Окутанный туманом, с погашенными корабельными огнями, «Летучий голландец» торопился в гости к Анастасии. На сгнившей палубе качались страшные тени в истлевших лохмотьях, а на мостике, приветствуя «Анастасию», печально улыбался капитан. В костлявых руках его зажата дымящаяся трубка…
Вцепившись бесчувственными пальцами в поручни фальшборта, Настя смотрела на приближающийся призрак безумными глазами, у неё мутился рассудок от беззубой улыбки курящего скитальца.
Ярдах в пяти жуткая бригантина повернула нос и в торжественной тишине продолжила свой путь в никуда. Настю обдало промозглым холодом из неживого прошлого, ее шхуна качнулась на пологих волнах, идущих от мертвой бригантины. Настин крик оборвался на вздохе, она страшно закатила глаза и упала в обморок.

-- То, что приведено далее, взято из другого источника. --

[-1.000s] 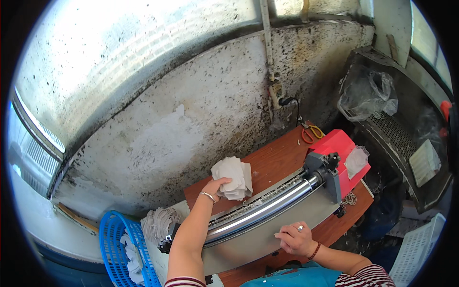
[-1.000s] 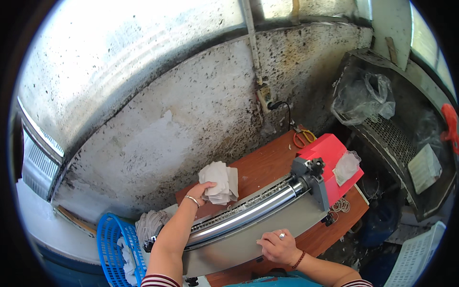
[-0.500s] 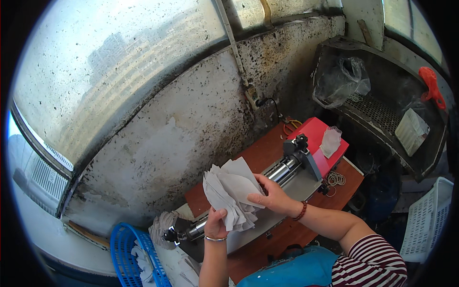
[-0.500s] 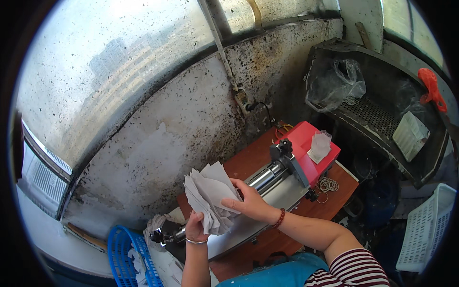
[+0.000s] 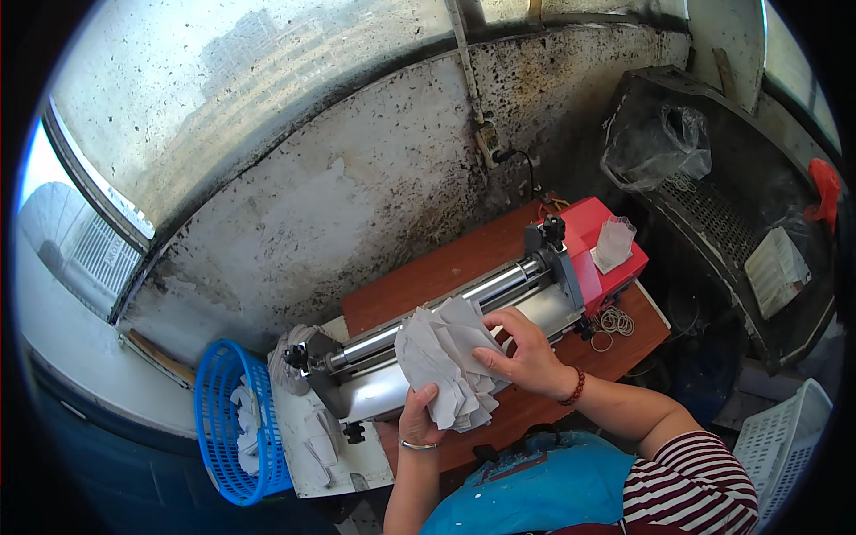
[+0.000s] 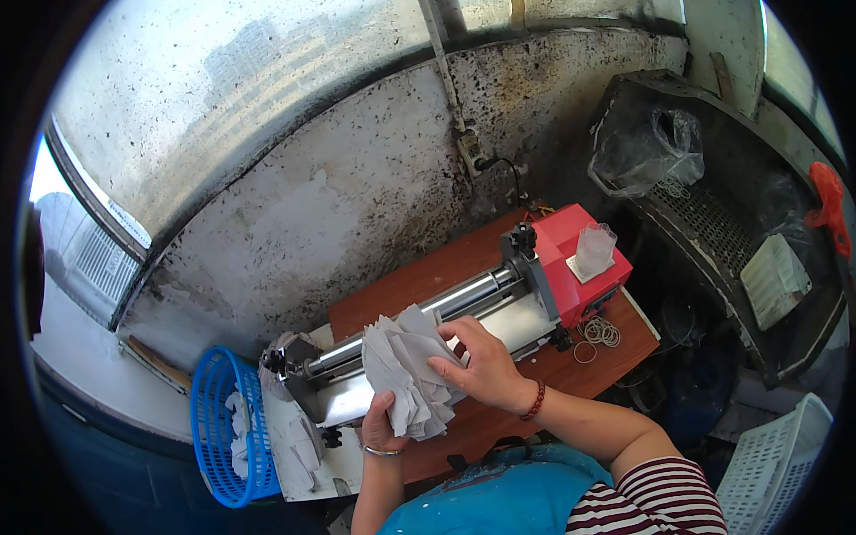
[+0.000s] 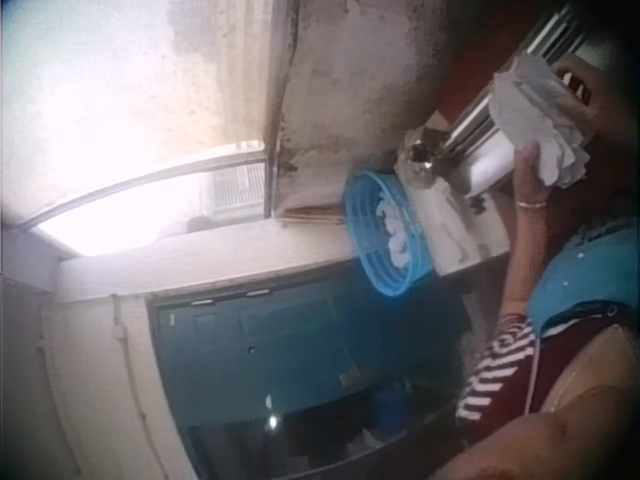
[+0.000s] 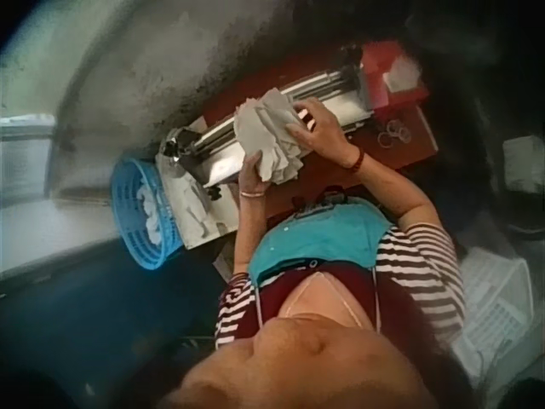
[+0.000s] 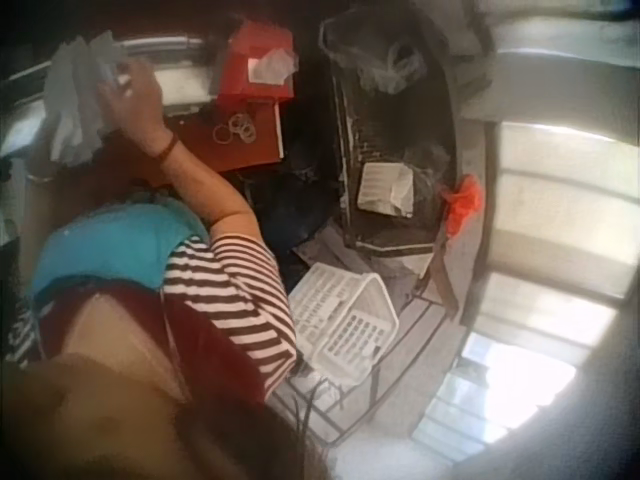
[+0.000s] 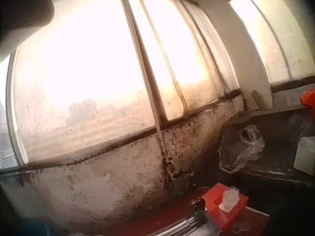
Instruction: The person applies glue to shoe components using a specialized roller gluing machine.
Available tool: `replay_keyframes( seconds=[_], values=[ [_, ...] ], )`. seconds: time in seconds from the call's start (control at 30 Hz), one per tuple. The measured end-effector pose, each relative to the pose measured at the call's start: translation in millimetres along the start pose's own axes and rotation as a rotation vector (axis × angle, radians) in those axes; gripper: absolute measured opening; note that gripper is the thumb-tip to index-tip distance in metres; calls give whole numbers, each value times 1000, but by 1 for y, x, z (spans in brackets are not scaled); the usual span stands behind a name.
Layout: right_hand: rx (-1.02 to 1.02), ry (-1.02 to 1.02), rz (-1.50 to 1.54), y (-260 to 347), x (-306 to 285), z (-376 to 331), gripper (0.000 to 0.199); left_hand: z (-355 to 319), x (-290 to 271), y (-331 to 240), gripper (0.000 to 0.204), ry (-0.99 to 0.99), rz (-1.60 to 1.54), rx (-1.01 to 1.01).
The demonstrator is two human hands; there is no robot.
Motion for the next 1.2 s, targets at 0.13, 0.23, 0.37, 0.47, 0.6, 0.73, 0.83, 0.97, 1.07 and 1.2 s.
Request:
replay_keyframes(
  seconds=[0.13, 0.23, 0.37, 0.47, 0.6, 0.73, 0.83, 0.97, 1.07, 1.2],
  values=[
    [80, 131, 125, -4, -5, -12, 48, -23, 10, 9, 72, -36, 71, 39],
    [57, 100, 160, -2, -13, -17, 48, -33, 20, 17, 73, -75, 117, 59],
    [-68, 148, 46, 1, -8, -26, 36, -50, 24, 21, 73, -90, 160, 74],
    [53, 267, 131, -3, -5, -31, 24, -57, 19, 21, 72, -71, 155, 68],
    [169, 277, 260, 2, -4, -30, 18, -67, 6, 15, 70, -59, 101, 30],
    [328, 148, 472, 8, -8, -23, 16, -81, -12, 2, 72, -128, 11, 120],
    [437, 65, 702, 8, -13, -21, 16, -93, -43, -4, 76, -126, -66, 120],
    [541, 109, 736, 7, 2, -37, 18, -98, -54, -19, 79, -1, -213, 140],
    [678, 120, 678, -2, 19, -48, 22, -101, -62, -23, 83, 64, -285, 137],
    [430, 121, 144, -20, 42, -74, 28, -103, -62, -25, 81, 200, -390, 231]
  ],
)
Point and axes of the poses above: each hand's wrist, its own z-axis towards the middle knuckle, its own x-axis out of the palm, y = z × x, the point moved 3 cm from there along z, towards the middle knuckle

Клочья рыхлого тумана поднимались от воды все выше и выше, намереваясь поглотить беззащитный кораблик, затерявшийся в серой мгле. Наконец, белый дым поднялся до палубы, перевалил через борт и оказался на судне единственным хозяином. Скоро сама Анастасия и одноименная шхуна утонули в густом влажном облаке.
Куда исчез «Летучий голландец» и был ли он вообще – на этот вопрос могло ответить только море. Но оно молчало, надежно пряча свои тайны по черным безднам, там, где покоились бесчисленные жертвы необузданной морской стихии.
Сознание вернулось к Насте довольно быстро – туман ещё не успел развеяться. И тем страшнее было возвращение в реальность. Обморок был не глубокий, память не пострадала, и Насте хватило секунды, чтобы вспомнить жуткий оскал истлевшего капитана. От тихого ужаса у неё зашевелились волосы на затылке, крик подступал к горлу, но она не могла кричать – челюсти сдавила судорога, язык не слушался и боялся нарушать затаившуюся тишину.